28 percent of those surveyed identified technology selection as the most difficult task, while answers were spread among a variety of challenges. The release notes, “As the industry considers the implications of the European Falsified Medicines Directive (FMD), one-quarter of respondents rated understanding global serialization requirements as the biggest challenge they face. Fourteen percent are most concerned by the tight deployment timescales, while 12 percent believe that resourcing the deployment of serialization systems and processes is the biggest barrier to compliance.”

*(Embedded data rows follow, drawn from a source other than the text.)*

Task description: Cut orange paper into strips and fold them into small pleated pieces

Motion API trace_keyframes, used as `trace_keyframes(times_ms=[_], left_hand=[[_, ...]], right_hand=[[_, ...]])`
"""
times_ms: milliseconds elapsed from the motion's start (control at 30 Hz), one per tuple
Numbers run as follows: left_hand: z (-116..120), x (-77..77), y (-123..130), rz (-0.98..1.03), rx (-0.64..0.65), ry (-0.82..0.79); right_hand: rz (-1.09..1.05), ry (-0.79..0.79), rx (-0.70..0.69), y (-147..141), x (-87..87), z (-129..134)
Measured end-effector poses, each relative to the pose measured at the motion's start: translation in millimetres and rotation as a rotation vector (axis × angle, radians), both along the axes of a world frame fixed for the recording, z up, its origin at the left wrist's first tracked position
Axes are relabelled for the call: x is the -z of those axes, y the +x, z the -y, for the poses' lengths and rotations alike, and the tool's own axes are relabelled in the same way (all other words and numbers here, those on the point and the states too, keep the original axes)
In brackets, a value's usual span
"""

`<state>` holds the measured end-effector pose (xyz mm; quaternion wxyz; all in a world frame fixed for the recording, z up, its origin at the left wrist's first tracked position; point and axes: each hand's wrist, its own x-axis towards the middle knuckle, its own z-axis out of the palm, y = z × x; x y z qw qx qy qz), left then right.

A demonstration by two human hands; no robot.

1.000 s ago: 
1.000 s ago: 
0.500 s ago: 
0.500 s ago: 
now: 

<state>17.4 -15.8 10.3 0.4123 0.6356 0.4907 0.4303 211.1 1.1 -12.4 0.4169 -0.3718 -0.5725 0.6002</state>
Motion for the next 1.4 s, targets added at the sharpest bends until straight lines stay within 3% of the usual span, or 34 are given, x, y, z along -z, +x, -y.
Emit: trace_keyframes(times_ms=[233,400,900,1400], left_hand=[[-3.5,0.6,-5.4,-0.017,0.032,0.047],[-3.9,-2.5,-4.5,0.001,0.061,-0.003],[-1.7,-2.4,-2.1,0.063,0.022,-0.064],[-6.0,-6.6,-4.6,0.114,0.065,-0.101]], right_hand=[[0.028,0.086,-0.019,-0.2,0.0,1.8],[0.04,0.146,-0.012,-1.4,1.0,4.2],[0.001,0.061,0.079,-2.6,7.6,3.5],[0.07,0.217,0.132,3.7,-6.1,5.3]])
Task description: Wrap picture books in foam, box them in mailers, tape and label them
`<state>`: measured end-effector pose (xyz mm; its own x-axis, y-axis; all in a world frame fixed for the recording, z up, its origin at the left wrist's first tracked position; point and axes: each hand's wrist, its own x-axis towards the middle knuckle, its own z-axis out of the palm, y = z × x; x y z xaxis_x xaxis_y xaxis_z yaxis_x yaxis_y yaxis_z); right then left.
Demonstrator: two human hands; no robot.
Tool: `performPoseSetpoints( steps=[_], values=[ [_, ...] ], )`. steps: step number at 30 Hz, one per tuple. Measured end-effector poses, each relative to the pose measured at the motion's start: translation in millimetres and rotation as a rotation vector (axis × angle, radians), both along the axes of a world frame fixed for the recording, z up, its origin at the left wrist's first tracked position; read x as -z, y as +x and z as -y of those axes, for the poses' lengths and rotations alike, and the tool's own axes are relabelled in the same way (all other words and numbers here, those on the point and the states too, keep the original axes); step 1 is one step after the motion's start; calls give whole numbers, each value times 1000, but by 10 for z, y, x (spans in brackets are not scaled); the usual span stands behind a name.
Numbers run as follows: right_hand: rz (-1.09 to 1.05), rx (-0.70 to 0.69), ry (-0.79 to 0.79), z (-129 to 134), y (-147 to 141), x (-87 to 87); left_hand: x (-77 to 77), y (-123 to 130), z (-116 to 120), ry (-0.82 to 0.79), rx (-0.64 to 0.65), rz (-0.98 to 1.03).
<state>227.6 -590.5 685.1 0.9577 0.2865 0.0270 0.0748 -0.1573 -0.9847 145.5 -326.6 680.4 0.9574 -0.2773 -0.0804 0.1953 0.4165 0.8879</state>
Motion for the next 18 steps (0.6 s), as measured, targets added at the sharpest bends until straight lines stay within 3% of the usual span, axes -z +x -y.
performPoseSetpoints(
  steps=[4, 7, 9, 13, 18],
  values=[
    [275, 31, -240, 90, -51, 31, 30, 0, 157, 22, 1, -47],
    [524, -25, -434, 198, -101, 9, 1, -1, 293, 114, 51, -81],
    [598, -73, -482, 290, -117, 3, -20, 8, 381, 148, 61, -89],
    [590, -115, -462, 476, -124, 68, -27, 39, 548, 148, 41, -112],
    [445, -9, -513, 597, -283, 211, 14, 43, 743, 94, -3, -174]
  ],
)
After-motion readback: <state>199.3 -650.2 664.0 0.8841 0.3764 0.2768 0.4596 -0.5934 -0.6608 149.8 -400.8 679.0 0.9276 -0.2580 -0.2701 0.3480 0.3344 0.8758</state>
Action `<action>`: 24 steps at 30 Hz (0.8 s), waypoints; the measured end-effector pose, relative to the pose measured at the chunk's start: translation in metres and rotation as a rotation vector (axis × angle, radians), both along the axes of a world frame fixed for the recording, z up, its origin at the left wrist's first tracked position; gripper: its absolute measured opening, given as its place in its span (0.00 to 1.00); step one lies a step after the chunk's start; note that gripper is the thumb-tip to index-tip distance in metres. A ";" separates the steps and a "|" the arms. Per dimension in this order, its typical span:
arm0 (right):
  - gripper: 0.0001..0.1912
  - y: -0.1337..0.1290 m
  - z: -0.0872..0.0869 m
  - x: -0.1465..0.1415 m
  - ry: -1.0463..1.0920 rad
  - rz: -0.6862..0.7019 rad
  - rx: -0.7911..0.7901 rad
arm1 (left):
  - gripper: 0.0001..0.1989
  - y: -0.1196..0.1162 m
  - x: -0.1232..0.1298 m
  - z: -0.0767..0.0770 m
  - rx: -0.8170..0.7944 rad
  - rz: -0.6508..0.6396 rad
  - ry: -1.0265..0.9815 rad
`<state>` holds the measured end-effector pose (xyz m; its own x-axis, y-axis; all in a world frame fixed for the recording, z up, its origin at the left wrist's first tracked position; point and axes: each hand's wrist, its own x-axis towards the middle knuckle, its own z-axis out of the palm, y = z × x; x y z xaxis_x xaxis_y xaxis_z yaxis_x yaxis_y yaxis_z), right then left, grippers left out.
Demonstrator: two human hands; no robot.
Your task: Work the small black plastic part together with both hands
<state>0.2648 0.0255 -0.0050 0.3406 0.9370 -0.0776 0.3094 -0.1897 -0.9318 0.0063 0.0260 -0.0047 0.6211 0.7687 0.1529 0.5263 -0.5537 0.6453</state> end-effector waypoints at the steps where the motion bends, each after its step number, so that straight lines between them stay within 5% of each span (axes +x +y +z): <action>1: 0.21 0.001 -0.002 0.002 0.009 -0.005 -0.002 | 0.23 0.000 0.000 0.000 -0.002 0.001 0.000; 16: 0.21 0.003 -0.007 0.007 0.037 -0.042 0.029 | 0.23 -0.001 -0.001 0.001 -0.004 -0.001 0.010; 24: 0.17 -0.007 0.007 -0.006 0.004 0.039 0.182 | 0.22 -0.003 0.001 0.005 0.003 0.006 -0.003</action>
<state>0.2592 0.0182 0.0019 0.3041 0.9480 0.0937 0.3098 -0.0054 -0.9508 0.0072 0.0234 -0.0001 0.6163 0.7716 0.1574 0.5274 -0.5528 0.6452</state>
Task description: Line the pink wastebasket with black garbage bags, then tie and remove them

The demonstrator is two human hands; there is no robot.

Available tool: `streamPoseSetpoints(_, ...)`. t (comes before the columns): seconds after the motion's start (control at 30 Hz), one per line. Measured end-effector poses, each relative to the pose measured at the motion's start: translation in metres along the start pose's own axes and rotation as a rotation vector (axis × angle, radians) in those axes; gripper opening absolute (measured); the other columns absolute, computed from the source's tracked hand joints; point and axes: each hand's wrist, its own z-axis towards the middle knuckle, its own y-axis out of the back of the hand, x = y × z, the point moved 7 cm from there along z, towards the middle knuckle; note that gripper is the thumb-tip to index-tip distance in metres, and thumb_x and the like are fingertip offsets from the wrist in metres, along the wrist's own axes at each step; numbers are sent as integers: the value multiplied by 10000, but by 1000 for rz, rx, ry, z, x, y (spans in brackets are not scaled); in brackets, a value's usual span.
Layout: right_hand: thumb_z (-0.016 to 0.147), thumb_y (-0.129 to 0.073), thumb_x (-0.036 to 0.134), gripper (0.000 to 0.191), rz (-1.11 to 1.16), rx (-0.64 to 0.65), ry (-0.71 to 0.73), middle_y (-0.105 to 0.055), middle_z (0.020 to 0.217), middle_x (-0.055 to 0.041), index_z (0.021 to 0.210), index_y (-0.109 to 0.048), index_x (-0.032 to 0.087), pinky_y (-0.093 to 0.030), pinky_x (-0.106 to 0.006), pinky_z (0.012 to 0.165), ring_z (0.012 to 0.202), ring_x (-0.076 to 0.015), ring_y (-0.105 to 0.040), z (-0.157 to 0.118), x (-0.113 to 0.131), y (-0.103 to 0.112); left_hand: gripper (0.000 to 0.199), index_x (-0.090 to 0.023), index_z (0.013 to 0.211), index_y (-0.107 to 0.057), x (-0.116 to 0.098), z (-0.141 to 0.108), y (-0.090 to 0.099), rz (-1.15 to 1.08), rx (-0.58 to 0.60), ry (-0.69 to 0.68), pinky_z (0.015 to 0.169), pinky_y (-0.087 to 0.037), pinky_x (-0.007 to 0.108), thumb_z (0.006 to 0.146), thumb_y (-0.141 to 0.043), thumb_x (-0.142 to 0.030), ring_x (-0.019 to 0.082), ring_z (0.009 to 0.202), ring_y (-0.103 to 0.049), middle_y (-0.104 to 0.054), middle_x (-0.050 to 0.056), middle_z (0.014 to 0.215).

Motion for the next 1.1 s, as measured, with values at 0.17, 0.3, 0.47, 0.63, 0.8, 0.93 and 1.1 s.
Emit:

Additionally, establishing lifecycle support for systems and selecting an implementation partner each garnered 7 percent.
Carlos Machado, Serialization Director at SEA Vision US, said, “Preparing for serialization is a complex task and it is clear that the challenges that companies must overcome are wide ranging.
“Technology selection and implementation is key to project success, and flexibility and scalability are important factors to consider when selecting a serialization solution that is built for the future. Given the multiple technical and logistical challenges associated with implementing a solution, reputable providers should be able to demonstrate a concrete track record of working across varying global serialization architectures. We expect to see a growing reliance on third-party support providers over the coming months as many pharmaceutical manufacturers lack the internal resource and expertise to face the challenge of serialization head on.”
In 2016, the two companies formed a global partnership to support pharmaceutical companies with the impending challenge of installing and integrating serializationacross drug manufacturing sites, bringing together SEA Vision’s serialization system and Zenith Technologies’ ability to integrate systems and deliver ongoing technical support at a local level.